A school teacher was beheaded for making the following joke: ‘Hitler and Göring are standing atop the Berlin radio tower. Hitler says he wants to do something to put a smile on Berliners’ faces. So Göring says: “Why don’t you jump?”’
When such extreme measures are taken to silence even the most innocent of remarks, it takes something incredibly robust to defeat such tyranny and to help unravel the addled minds of so many people subjected to so much propaganda. What seemed to work in people’s favour – that is, what managed to keep them sane amidst the horror and enable a spark of independent thought to be maintained – was resorting to the humor of the past and bringing folk characters into the frame. Germans of every walk of life and group utilised their traditional stories and the humor of clowns and buffoonery to place their resistance into perspective. They needed to manage the situation in their heads, and this would help them survive in 1942, when it became clear to the populace that the war was lost.

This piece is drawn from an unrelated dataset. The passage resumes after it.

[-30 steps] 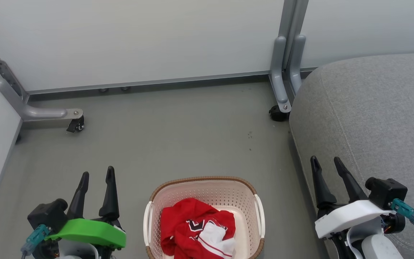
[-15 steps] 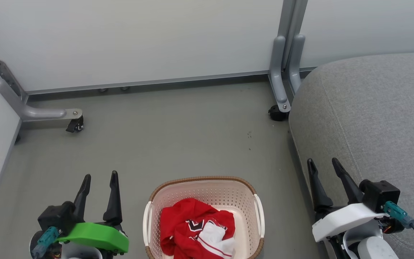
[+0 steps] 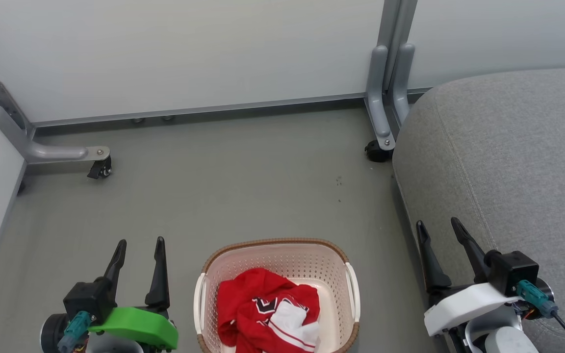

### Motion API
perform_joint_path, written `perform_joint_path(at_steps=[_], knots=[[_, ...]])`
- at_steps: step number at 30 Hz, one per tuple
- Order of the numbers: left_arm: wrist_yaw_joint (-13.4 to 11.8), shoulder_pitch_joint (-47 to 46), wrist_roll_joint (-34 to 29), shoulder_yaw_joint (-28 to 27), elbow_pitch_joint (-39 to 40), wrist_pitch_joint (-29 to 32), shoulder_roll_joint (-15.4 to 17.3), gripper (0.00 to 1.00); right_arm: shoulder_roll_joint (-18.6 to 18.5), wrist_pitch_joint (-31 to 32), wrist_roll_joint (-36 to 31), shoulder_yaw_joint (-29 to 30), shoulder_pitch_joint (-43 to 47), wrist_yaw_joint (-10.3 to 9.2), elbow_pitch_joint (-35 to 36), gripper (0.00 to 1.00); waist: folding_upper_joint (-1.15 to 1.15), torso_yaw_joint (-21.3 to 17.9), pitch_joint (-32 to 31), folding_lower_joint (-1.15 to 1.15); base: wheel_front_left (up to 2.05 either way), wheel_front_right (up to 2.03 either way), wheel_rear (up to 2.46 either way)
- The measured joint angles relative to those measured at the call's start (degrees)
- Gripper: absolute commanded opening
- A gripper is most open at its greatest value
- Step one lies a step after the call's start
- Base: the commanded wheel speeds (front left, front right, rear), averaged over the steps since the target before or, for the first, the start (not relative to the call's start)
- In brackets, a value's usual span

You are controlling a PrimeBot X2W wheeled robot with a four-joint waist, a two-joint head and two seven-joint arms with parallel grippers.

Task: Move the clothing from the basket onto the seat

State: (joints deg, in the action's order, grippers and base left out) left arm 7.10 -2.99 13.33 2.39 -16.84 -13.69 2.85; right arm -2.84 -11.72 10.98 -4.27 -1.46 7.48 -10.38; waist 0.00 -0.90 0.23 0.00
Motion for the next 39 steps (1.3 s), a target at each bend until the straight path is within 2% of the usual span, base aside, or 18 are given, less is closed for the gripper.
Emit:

Herzog shows no mercy when describing the culpability of his nation at every level for the persecution, crimes against humanity, or remaining on the sidelines when their friends and neighbours were being transported and murdered. He is aghast at the stupidity of the people and at the audacity and crassness of the propaganda that they swallowed. But he also tracks down the brave and imaginative souls, such as Werner Finck from the Cabaret of Comedians in Berlin, who defied his conservative employers and risked his life to insert as much political comment into his act as possible. There were also the son and daughter of the writer Thomas Mann, Erica and Klaus, who operated a cabaret club and wrote satirical songs before they had to flee into exile.
Dead Funny is not a beautifully written book. It’s not overly descriptive and relies upon anecdotal history, but it has a strong impact. Herzog does not feel the need to go beyond direct quotation and pronouncements and basic contextualisation of events. If the reader is unaware of some of the details of the period, then Herzog is informative and clear. True to his roots in TV documentary and drama production (he is the son of filmmaker Werner Herzog), this work reads rather like a script for a doc, free from complexity and nuance. Indeed, his programme Laughing with Hitler was broadcast on the BBC in 2007.
Dead Funny is bleak, disturbing and well-argued book.